The theory is based on Elliott’s observation of recurring fractal wave patterns and aims to describe price movements in financial markets by examining persistent changes in investor sentiment and psychology.
Elliott’s Discovery of Wave Patterns in Financial Markets
Elliott discovered that stock markets, previously believed to behave randomly, actually traded in repetitive patterns called waves.
These patterns closely mirrored the recurring fractal patterns found in financial markets and were linked to mass swings in investor psychology.
Traders often metaphorically describe their actions as “riding a wave” when attempting to identify market trends.

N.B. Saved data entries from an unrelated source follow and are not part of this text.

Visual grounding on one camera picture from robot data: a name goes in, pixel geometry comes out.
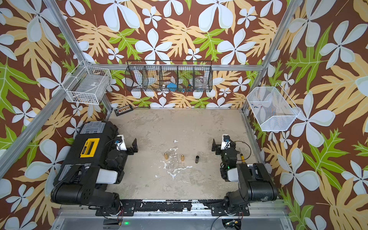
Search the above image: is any black wire basket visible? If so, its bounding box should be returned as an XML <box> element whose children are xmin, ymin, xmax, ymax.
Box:
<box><xmin>125</xmin><ymin>60</ymin><xmax>213</xmax><ymax>93</ymax></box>

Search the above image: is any blue item in basket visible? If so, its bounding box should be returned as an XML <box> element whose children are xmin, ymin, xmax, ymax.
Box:
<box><xmin>167</xmin><ymin>83</ymin><xmax>177</xmax><ymax>92</ymax></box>

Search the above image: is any small black tray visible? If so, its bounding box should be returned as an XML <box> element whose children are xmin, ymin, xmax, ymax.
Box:
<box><xmin>114</xmin><ymin>104</ymin><xmax>134</xmax><ymax>117</ymax></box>

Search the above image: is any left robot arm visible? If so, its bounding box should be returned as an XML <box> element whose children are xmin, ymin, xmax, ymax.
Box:
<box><xmin>51</xmin><ymin>135</ymin><xmax>139</xmax><ymax>218</ymax></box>

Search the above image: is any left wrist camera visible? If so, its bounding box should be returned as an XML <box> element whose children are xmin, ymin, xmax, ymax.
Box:
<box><xmin>115</xmin><ymin>135</ymin><xmax>127</xmax><ymax>151</ymax></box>

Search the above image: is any white mesh basket right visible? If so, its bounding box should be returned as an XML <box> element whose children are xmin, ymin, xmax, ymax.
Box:
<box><xmin>247</xmin><ymin>84</ymin><xmax>301</xmax><ymax>132</ymax></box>

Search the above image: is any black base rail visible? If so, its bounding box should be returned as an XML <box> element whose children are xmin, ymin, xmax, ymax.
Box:
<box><xmin>96</xmin><ymin>199</ymin><xmax>250</xmax><ymax>217</ymax></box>

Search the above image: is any white wire basket left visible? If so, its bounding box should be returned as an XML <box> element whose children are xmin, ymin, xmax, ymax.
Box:
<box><xmin>62</xmin><ymin>61</ymin><xmax>112</xmax><ymax>105</ymax></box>

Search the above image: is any black yellow toolbox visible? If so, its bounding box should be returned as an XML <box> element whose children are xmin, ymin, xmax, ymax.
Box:
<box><xmin>54</xmin><ymin>121</ymin><xmax>119</xmax><ymax>185</ymax></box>

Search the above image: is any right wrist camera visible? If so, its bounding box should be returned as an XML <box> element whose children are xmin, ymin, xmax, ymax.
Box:
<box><xmin>220</xmin><ymin>134</ymin><xmax>231</xmax><ymax>150</ymax></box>

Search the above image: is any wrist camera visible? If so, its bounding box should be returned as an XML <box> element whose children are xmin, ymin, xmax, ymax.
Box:
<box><xmin>115</xmin><ymin>135</ymin><xmax>127</xmax><ymax>151</ymax></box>
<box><xmin>220</xmin><ymin>134</ymin><xmax>231</xmax><ymax>150</ymax></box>

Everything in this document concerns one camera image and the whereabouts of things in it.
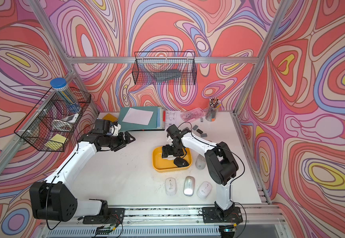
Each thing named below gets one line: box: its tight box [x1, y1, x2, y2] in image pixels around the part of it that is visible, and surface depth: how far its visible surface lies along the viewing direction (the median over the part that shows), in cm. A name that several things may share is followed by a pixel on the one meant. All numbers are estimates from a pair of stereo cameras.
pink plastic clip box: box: [180, 108, 206, 121], surface depth 121 cm
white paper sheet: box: [121, 107, 155, 126], surface depth 117 cm
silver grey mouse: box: [183, 176, 196, 197], surface depth 84 cm
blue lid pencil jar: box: [50, 77, 81, 114], surface depth 76 cm
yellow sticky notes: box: [43, 133, 67, 151], surface depth 69 cm
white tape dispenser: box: [51, 113, 79, 132], surface depth 74 cm
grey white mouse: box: [195, 153, 207, 170], surface depth 92 cm
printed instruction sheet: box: [165, 110, 181, 130], surface depth 118 cm
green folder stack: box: [118, 106, 166, 133], surface depth 114 cm
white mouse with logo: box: [196, 180, 213, 199], surface depth 82 cm
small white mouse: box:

Elliott Wave Theory’s Fractal Nature
While the Elliott Wave Theory shares similarities with the Dow Theory, which recognizes that stock prices move in waves, Elliott’s contribution was recognizing the fractal element within these patterns.
By breaking down and studying these patterns in detail, Elliott identified their fractal nature, indicating their infinite repetition on ever-smaller scales.
Impulse and Corrective Waves in Elliott Wave Theory
According to the theory, there are various types of waves.
An impulse wave aligns with the overall trend and consists of five waves in its pattern. In contrast, a corrective wave moves in the opposite direction.
This pattern repeats itself infinitely on decreasing scales, demonstrating its fractal nature.